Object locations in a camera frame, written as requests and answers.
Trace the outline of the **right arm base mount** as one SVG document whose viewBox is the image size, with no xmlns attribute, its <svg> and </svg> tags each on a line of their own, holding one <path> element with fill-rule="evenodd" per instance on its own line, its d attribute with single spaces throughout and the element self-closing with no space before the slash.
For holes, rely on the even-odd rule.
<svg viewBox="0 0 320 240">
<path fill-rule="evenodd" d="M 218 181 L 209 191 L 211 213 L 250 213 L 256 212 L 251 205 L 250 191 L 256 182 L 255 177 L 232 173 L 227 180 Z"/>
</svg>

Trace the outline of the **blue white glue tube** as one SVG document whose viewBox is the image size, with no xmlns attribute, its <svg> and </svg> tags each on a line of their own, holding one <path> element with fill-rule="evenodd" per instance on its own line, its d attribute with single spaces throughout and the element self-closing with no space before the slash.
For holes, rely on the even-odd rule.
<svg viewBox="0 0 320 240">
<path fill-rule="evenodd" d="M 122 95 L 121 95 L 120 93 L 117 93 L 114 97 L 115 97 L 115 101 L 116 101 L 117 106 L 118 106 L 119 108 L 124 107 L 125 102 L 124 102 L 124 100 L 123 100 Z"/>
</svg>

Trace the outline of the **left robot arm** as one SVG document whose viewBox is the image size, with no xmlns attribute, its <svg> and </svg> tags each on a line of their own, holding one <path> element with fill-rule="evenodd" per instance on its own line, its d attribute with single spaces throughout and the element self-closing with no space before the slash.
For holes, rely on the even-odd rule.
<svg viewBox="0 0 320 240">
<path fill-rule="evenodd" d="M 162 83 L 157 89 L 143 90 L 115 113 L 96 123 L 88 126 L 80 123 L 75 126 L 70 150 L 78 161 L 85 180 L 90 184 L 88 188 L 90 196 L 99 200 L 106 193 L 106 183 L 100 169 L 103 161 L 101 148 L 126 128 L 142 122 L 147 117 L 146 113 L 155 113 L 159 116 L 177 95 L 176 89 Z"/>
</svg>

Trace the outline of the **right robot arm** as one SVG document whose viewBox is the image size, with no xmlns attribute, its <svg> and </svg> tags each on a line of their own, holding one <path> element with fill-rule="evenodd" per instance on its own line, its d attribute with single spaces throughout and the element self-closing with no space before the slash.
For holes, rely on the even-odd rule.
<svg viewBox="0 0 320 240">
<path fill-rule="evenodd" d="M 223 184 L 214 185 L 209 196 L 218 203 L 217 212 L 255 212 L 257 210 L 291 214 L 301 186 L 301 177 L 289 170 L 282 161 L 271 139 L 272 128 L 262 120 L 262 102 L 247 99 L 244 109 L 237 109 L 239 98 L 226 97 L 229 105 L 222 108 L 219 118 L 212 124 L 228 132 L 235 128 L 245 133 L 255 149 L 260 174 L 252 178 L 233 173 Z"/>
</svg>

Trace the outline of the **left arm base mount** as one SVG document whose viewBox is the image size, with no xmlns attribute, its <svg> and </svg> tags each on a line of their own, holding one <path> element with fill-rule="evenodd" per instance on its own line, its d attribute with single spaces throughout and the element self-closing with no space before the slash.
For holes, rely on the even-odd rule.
▬▬▬
Work task: If a line in the listing holds the word "robot", copy it out.

Reply to the task:
Trace the outline of the **left robot arm** as one SVG document whose viewBox is the image size, with no xmlns attribute, its <svg> and </svg> tags each on a line of their own, holding one <path> element with fill-rule="evenodd" per instance on its own line, its d attribute with single spaces throughout and the element self-closing with no space before the slash.
Trace the outline of the **right robot arm** as one SVG document whose viewBox is the image size, with no xmlns attribute, its <svg> and </svg> tags each on a line of their own, holding one <path> element with fill-rule="evenodd" per instance on its own line, its d attribute with single spaces throughout and the element self-closing with no space before the slash.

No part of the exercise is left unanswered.